_Problem statement_
From the data, copy out every line in which the word "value" appears.

[Dataset items]
________

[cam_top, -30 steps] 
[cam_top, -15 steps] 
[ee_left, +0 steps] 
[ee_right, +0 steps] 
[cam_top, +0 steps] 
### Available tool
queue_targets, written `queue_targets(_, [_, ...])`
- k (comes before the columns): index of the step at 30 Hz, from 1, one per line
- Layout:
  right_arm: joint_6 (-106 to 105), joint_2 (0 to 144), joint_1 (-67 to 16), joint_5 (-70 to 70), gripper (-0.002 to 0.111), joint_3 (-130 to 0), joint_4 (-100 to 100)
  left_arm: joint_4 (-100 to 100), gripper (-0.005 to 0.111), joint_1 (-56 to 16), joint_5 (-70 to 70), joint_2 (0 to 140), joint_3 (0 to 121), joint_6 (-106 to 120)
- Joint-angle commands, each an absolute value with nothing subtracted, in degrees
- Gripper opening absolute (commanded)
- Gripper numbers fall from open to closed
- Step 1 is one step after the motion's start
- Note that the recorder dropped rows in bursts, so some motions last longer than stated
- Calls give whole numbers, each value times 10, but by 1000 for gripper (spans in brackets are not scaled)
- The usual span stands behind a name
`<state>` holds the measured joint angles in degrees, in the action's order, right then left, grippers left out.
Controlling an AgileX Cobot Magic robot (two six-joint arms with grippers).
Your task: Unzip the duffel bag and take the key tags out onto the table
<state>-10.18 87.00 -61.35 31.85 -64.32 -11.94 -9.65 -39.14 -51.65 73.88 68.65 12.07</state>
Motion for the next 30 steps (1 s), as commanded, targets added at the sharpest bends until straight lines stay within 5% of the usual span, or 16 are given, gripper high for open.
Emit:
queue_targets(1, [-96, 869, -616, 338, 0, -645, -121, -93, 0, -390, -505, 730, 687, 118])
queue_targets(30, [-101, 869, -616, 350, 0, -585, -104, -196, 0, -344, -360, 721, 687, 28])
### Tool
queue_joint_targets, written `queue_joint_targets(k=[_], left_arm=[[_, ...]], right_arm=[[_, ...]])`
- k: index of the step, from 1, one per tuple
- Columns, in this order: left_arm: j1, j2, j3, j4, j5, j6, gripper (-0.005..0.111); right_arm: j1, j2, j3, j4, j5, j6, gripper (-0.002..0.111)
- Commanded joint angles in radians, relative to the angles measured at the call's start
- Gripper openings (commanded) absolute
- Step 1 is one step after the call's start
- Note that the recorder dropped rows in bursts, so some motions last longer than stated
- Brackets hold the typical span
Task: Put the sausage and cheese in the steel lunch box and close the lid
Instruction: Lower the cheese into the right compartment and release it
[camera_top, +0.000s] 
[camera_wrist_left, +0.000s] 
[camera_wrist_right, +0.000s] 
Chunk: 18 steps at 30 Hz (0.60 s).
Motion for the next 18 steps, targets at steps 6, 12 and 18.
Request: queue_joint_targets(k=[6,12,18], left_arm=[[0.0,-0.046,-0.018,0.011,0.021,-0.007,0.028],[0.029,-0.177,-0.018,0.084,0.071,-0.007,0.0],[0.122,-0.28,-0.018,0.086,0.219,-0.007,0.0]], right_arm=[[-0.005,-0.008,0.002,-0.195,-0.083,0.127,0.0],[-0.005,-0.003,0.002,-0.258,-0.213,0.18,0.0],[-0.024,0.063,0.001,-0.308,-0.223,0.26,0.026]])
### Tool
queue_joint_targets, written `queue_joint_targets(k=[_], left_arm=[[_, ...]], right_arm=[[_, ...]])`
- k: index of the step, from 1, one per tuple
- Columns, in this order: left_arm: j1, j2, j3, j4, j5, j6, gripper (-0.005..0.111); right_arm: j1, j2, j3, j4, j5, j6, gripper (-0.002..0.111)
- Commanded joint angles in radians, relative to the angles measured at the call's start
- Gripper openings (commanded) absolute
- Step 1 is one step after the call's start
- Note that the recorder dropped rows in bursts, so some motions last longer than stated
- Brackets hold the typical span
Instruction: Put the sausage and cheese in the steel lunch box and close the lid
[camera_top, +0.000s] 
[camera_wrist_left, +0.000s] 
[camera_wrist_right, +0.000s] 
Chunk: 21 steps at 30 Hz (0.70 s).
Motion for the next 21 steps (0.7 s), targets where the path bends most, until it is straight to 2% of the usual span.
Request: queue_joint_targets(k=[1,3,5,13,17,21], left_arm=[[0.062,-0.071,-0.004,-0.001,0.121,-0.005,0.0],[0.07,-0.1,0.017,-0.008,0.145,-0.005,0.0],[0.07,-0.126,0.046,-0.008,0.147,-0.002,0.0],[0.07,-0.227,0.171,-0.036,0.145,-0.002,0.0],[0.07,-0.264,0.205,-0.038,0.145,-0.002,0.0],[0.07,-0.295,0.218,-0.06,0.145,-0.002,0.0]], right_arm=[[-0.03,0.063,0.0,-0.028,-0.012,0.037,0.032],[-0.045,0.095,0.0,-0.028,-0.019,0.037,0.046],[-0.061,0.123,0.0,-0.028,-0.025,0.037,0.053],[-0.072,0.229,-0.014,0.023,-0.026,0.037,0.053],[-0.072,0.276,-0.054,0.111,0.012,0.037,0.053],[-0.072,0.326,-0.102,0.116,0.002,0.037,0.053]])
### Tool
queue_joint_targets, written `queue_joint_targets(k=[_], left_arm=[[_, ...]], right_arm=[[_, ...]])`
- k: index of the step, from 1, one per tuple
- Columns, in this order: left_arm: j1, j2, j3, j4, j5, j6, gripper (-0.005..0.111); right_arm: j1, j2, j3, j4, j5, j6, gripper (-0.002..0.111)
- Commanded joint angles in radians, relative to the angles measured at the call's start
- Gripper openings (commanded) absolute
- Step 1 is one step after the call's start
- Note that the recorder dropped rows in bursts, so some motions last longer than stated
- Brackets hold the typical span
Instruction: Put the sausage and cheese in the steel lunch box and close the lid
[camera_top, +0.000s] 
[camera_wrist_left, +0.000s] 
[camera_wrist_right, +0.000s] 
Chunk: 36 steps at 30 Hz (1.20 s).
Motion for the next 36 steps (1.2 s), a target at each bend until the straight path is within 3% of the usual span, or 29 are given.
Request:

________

_Result of the task_
- Joint-angle commands, each an absolute value with nothing subtracted, in degrees
- Calls give whole numbers, each value times 10, but by 1000 for gripper (spans in brackets are not scaled)

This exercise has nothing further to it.